### SOURCE DATA

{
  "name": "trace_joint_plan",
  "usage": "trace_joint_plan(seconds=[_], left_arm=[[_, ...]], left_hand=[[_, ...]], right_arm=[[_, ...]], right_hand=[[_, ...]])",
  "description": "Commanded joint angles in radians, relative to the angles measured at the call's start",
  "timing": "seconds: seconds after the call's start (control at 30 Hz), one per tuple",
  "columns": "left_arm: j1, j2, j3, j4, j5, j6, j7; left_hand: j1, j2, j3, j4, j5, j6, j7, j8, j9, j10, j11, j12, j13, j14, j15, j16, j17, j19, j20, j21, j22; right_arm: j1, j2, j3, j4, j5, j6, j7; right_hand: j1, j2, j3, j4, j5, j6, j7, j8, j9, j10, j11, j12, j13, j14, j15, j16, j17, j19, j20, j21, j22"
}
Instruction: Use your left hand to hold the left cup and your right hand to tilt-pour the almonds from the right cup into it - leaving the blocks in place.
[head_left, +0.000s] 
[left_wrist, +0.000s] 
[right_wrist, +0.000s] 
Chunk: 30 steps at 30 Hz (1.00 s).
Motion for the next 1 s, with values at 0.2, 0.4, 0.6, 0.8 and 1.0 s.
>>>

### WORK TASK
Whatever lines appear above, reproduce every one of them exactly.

### SOLUTION
{
  "name": "trace_joint_plan",
  "usage": "trace_joint_plan(seconds=[_], left_arm=[[_, ...]], left_hand=[[_, ...]], right_arm=[[_, ...]], right_hand=[[_, ...]])",
  "description": "Commanded joint angles in radians, relative to the angles measured at the call's start",
  "timing": "seconds: seconds after the call's start (control at 30 Hz), one per tuple",
  "columns": "left_arm: j1, j2, j3, j4, j5, j6, j7; left_hand: j1, j2, j3, j4, j5, j6, j7, j8, j9, j10, j11, j12, j13, j14, j15, j16, j17, j19, j20, j21, j22; right_arm: j1, j2, j3, j4, j5, j6, j7; right_hand: j1, j2, j3, j4, j5, j6, j7, j8, j9, j10, j11, j12, j13, j14, j15, j16, j17, j19, j20, j21, j22"
}
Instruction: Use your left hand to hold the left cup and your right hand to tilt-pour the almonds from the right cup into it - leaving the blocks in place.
[head_left, +0.000s] 
[left_wrist, +0.000s] 
[right_wrist, +0.000s] 
Chunk: 30 steps at 30 Hz (1.00 s).
Motion for the next 1 s, with values at 0.2, 0.4, 0.6, 0.8 and 1.0 s.
>>>

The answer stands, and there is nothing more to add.